If you remember the early days of the financial crisis, the term “short-selling” was making headlines as hedge funds took a great deal of heat for short-selling bank stocks.

Since then, securities lending – the process of pension funds, etc, lending stocks and bonds to the likes of hedge funds who would sell them and buy them back at a lower price – has bounced back.

The lending industry has worked hard to convince pension funds to increase securities lending as an extra stream or revenue. After all, securities are not ‘leant’, they are hired out.

Anyway, the Lens was speaking to securities lending specialists last week and found put a few facts about the industry in 2019.

The standout activity has been the high demand for ‘special’ or ‘hard-to-borrow’ equities linked with recent IPOs in North America.

Beyond Meat, a manufacturer of meat-alternative products, attracted particularly high borrowing fees in late July, and IPOs for (mini-cab firms) Uber and Lyft also delivered strong revenues for asset owners that held these securities and agreed to lend them.

But beyond the high profile ‘specials’ activity, it has been rather a bleak 2019 for the lender community. Global securities lending revenues for the first nine months of 2019 stood at US$7.6bn, slightly down on 2018.

Cost pressures among asset owners – known as ‘beneficial owners’ in securities lending terminology – means they are reluctant to miss out on the attractive source of relatively low-risk revenue that securities lending can provide.

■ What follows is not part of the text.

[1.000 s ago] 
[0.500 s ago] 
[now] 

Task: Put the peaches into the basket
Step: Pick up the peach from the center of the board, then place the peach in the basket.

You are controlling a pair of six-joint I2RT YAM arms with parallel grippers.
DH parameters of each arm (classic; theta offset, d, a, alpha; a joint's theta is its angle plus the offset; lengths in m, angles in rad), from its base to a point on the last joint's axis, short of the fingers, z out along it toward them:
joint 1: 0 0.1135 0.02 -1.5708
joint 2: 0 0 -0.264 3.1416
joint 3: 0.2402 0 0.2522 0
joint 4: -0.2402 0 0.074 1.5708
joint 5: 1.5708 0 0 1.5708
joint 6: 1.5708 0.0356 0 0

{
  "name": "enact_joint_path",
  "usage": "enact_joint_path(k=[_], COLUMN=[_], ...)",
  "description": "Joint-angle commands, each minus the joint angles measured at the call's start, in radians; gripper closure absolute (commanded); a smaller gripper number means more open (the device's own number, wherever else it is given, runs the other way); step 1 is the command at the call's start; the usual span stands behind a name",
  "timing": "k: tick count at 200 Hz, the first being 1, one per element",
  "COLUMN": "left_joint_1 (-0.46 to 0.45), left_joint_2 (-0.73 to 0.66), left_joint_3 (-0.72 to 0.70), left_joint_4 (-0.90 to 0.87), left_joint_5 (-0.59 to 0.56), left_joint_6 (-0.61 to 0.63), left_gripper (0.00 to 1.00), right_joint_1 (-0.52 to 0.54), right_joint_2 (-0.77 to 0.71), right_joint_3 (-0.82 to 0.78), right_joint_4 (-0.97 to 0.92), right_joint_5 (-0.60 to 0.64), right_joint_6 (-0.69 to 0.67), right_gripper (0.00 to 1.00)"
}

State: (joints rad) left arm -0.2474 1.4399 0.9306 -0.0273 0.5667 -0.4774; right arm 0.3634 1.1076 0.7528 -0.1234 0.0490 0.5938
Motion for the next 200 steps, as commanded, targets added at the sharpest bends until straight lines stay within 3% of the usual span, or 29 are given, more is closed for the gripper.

But there are problems on the demand side. Risk appetite is currently dialled down at many hedge funds and prime brokerage firms who have traditionally been major borrowers of securities to close out short-selling positions, to drive arbitrage strategies and for a range of other uses.

Proprietary trading desks at investment banks – traditionally also heavy users of securities lending – have had their activities reined in by post-2008 restrictions on banks’ in-house trading activities (see the ‘Volcker Rule’).

And for hedge funds operating quantitative strategies, it is currently a complex task to factor in the impact of Brexit deliberations or the market impact of the Trump twitter feed into their mathematical modelling.

Further, under Basel III reforms – designed to provide extra resilience to the banking sector after 2008 – banks have been required to hold buffers of high-quality liquid assets (HQLA) sufficient to withstand a “significant stress scenario”. Banks have often used securities lending markets to meet this demand for HQLA – and also to provide HQLA that can be used as collateral to access funding from central banks.

But as their needs in this area have tailed off, so too has appetite through securities lending desks for the ‘HQLA trade’.

This is where securities lending agents earn their corn. Finding new sources of demand to meet this shortfall.

Meanwhile, as market data improves, and as performance attribution and risk metrics become more sophisticated, the Lens is told asset owners are better placed to evaluate where their lending revenue is being generated and where the associated risks may lie.